* **Work order**:
Please return the whole listing word for word.

* **Source material**:
┌────────
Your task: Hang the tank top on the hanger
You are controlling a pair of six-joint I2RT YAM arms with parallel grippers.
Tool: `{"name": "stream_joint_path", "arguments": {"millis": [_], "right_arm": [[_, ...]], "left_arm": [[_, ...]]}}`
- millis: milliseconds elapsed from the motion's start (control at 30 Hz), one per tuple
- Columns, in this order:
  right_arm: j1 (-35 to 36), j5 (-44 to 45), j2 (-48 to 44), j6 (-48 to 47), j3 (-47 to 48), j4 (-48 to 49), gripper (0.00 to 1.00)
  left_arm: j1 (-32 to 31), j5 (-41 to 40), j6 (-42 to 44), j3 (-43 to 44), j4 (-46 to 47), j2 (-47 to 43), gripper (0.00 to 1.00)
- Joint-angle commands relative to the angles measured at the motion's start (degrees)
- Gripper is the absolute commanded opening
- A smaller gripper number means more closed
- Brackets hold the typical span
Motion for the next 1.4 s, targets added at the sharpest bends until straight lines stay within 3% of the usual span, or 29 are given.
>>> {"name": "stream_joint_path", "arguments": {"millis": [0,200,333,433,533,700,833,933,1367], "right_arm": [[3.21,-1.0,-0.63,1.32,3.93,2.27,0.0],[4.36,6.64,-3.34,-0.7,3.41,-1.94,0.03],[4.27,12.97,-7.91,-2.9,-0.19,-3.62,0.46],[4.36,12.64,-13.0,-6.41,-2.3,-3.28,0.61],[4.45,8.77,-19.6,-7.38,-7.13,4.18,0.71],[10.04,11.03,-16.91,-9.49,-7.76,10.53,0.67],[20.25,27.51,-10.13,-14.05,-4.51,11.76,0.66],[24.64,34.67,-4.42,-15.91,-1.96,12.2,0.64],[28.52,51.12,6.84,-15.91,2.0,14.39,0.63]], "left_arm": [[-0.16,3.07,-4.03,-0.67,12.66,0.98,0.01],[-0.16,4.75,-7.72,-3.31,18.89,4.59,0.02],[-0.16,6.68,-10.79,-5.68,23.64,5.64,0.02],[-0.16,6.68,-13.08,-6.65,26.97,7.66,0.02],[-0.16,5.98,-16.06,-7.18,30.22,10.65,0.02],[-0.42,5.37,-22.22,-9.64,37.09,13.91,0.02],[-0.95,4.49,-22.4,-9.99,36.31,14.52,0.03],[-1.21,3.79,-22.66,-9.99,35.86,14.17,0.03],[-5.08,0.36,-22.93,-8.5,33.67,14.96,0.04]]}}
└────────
* **Response to the exercise**:
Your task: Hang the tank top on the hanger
You are controlling a pair of six-joint I2RT YAM arms with parallel grippers.
Tool: `{"name": "stream_joint_path", "arguments": {"millis": [_], "right_arm": [[_, ...]], "left_arm": [[_, ...]]}}`
- millis: milliseconds elapsed from the motion's start (control at 30 Hz), one per tuple
- Columns, in this order:
  right_arm: j1 (-35 to 36), j5 (-44 to 45), j2 (-48 to 44), j6 (-48 to 47), j3 (-47 to 48), j4 (-48 to 49), gripper (0.00 to 1.00)
  left_arm: j1 (-32 to 31), j5 (-41 to 40), j6 (-42 to 44), j3 (-43 to 44), j4 (-46 to 47), j2 (-47 to 43), gripper (0.00 to 1.00)
- Joint-angle commands relative to the angles measured at the motion's start (degrees)
- Gripper is the absolute commanded opening
- A smaller gripper number means more closed
- Brackets hold the typical span
Motion for the next 1.4 s, targets added at the sharpest bends until straight lines stay within 3% of the usual span, or 29 are given.
>>> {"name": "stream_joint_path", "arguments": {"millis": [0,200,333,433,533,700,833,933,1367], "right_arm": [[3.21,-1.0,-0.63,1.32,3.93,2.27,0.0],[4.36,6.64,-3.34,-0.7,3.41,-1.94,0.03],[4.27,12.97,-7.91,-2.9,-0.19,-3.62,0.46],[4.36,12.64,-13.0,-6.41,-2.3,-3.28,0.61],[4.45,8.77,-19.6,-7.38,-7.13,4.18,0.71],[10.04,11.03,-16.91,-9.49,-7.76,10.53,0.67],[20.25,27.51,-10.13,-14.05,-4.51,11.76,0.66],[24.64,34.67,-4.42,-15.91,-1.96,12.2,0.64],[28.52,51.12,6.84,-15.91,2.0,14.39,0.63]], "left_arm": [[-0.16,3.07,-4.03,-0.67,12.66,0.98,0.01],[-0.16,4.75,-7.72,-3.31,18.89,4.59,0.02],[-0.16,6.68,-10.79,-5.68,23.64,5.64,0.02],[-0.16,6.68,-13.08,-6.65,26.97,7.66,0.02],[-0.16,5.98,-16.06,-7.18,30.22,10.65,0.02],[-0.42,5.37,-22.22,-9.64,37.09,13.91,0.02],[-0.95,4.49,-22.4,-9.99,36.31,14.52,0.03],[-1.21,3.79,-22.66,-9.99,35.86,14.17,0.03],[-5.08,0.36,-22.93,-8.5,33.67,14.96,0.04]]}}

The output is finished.